WORK TASK: Word for word, restate the lines of the material below from its first line through the one containing "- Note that". Omit the rest.

DATA SUPPLIED:
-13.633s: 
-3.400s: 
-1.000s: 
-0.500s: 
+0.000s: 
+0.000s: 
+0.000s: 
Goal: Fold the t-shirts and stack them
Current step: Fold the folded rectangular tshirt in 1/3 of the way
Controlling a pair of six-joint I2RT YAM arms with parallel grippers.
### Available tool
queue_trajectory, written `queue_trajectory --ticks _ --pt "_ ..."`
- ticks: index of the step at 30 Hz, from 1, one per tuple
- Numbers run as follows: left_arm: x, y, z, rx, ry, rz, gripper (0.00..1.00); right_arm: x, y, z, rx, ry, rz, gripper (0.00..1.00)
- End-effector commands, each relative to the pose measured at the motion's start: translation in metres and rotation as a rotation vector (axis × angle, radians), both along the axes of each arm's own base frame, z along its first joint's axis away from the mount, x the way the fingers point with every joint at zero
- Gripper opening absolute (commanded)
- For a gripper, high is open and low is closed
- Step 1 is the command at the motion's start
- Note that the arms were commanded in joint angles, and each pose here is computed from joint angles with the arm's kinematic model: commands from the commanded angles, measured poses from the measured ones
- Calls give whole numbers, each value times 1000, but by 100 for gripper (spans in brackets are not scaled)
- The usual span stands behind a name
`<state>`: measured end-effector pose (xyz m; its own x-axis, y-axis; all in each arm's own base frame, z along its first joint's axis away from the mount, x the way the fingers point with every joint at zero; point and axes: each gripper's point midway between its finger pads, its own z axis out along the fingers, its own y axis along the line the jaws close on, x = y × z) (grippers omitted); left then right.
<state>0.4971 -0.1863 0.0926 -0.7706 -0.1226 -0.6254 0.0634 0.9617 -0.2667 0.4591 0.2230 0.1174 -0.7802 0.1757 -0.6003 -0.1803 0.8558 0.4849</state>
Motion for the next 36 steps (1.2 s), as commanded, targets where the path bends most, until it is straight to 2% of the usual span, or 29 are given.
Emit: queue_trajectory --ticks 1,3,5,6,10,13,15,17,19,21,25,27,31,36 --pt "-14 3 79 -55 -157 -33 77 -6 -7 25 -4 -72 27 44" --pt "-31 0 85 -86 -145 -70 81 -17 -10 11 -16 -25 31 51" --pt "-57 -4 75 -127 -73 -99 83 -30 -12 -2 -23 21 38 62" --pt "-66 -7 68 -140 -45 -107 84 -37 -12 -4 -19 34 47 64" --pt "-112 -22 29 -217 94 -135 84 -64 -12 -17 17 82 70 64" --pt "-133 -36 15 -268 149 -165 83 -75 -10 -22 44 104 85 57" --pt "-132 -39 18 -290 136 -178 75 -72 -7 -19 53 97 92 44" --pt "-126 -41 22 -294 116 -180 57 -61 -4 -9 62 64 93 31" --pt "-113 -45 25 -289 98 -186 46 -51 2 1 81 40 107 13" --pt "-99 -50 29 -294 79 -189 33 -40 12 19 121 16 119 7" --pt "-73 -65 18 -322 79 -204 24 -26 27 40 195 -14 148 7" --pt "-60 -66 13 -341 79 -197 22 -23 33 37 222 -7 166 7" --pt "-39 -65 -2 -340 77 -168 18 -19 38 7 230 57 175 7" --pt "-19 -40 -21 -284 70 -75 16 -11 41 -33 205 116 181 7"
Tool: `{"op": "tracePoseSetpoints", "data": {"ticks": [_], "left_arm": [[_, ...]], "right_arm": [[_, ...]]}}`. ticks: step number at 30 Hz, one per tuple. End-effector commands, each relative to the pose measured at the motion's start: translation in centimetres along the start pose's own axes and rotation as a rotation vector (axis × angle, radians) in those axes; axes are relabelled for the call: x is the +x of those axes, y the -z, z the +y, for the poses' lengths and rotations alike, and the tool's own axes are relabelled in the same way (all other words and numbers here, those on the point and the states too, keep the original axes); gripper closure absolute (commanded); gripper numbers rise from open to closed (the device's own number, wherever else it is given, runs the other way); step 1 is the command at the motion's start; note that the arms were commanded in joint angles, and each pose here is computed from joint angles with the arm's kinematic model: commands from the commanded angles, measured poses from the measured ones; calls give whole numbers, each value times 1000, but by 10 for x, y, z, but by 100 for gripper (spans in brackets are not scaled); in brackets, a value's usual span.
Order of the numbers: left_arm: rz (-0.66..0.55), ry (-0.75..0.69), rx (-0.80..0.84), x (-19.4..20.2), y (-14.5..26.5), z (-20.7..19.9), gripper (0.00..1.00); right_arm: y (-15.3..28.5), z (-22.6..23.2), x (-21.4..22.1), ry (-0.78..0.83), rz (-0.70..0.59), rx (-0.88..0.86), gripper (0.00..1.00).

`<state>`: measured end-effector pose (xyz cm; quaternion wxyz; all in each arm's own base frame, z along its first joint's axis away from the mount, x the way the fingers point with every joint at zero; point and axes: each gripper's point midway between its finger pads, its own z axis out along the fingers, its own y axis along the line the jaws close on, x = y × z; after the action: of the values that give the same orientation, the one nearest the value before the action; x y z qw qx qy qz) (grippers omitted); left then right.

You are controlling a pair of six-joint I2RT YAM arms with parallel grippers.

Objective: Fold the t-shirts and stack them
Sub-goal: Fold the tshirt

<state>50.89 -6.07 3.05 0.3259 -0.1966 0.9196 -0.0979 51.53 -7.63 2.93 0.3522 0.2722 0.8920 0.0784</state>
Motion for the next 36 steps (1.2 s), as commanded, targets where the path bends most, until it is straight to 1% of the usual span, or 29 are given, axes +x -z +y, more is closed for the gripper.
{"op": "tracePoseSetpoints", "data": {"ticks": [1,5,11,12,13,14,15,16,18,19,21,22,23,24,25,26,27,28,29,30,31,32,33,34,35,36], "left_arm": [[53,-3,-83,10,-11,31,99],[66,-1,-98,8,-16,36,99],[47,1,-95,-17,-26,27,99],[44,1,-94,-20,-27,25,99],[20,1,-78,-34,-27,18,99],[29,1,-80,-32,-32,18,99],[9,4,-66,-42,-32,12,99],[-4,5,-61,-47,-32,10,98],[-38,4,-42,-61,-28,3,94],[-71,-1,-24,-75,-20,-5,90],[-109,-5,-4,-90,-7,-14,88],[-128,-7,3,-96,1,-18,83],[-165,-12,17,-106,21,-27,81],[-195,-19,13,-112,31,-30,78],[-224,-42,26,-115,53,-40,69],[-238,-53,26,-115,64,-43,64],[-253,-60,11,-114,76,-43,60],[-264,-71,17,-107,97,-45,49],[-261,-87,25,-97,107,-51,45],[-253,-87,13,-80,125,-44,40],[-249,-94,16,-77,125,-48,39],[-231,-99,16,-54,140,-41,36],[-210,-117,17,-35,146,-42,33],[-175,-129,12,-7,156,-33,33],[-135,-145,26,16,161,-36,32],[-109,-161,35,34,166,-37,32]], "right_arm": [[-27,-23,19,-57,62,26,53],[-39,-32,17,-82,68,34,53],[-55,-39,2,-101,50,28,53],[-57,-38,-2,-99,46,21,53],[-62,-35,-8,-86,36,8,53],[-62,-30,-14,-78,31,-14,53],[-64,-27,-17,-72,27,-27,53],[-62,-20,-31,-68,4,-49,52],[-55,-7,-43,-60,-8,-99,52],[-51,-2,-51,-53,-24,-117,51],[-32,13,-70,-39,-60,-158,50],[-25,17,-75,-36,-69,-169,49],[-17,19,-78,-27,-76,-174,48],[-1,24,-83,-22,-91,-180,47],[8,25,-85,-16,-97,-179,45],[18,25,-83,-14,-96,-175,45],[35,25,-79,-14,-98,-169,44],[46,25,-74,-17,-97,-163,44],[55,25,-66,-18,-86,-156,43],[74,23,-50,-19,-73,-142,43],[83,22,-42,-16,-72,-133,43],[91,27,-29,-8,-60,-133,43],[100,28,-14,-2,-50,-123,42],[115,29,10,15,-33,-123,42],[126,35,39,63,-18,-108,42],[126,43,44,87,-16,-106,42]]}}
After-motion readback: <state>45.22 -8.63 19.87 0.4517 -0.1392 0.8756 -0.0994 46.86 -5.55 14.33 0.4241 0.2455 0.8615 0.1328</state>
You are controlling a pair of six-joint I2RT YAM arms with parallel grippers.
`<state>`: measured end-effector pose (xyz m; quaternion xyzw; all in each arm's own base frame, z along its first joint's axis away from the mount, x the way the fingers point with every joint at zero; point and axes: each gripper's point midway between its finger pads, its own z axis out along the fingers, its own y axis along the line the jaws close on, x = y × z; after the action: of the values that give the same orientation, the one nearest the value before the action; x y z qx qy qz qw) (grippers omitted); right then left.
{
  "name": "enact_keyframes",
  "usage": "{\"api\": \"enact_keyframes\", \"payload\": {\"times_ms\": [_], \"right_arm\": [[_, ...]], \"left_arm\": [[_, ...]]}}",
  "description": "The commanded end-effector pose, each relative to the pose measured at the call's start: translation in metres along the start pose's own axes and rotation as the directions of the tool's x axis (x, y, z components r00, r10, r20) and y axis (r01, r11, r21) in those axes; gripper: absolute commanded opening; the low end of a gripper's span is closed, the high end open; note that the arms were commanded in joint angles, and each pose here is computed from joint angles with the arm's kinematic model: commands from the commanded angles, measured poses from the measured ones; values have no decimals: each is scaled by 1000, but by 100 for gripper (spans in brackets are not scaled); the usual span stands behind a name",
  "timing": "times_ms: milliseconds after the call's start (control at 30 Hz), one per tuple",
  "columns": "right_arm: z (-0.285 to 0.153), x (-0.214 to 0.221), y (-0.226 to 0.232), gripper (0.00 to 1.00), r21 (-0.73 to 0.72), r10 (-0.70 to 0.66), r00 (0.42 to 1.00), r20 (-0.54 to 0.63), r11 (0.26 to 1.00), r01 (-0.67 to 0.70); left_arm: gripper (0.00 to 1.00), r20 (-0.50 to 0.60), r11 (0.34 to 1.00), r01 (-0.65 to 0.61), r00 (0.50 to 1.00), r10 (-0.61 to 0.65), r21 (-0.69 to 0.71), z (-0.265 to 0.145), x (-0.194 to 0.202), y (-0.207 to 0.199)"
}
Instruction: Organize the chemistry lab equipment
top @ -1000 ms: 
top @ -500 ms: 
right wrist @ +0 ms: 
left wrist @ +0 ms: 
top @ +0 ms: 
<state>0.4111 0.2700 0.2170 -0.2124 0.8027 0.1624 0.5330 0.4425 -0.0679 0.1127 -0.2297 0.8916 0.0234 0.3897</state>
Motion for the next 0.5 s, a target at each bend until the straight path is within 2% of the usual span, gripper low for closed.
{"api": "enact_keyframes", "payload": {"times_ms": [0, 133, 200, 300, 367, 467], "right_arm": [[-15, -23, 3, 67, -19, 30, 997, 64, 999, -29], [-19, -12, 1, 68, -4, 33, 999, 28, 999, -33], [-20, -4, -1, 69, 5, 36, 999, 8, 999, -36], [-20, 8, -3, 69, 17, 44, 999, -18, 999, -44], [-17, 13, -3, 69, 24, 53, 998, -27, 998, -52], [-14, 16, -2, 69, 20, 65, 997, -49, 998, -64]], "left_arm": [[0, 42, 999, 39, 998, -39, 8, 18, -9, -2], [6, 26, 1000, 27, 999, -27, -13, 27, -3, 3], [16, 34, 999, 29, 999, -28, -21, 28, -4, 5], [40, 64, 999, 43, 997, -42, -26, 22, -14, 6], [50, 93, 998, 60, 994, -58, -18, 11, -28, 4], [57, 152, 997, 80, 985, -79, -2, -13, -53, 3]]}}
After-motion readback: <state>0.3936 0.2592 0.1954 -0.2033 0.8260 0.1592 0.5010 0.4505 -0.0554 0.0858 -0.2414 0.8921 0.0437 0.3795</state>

REPLY:
-13.633s: 
-3.400s: 
-1.000s: 
-0.500s: 
+0.000s: 
+0.000s: 
+0.000s: 
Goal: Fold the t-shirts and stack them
Current step: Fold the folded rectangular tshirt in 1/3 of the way
Controlling a pair of six-joint I2RT YAM arms with parallel grippers.
### Available tool
queue_trajectory, written `queue_trajectory --ticks _ --pt "_ ..."`
- ticks: index of the step at 30 Hz, from 1, one per tuple
- Numbers run as follows: left_arm: x, y, z, rx, ry, rz, gripper (0.00..1.00); right_arm: x, y, z, rx, ry, rz, gripper (0.00..1.00)
- End-effector commands, each relative to the pose measured at the motion's start: translation in metres and rotation as a rotation vector (axis × angle, radians), both along the axes of each arm's own base frame, z along its first joint's axis away from the mount, x the way the fingers point with every joint at zero
- Gripper opening absolute (commanded)
- For a gripper, high is open and low is closed
- Step 1 is the command at the motion's start
- Note that the arms were commanded in joint angles, and each pose here is computed from joint angles with the arm's kinematic model: commands from the commanded angles, measured poses from the measured ones

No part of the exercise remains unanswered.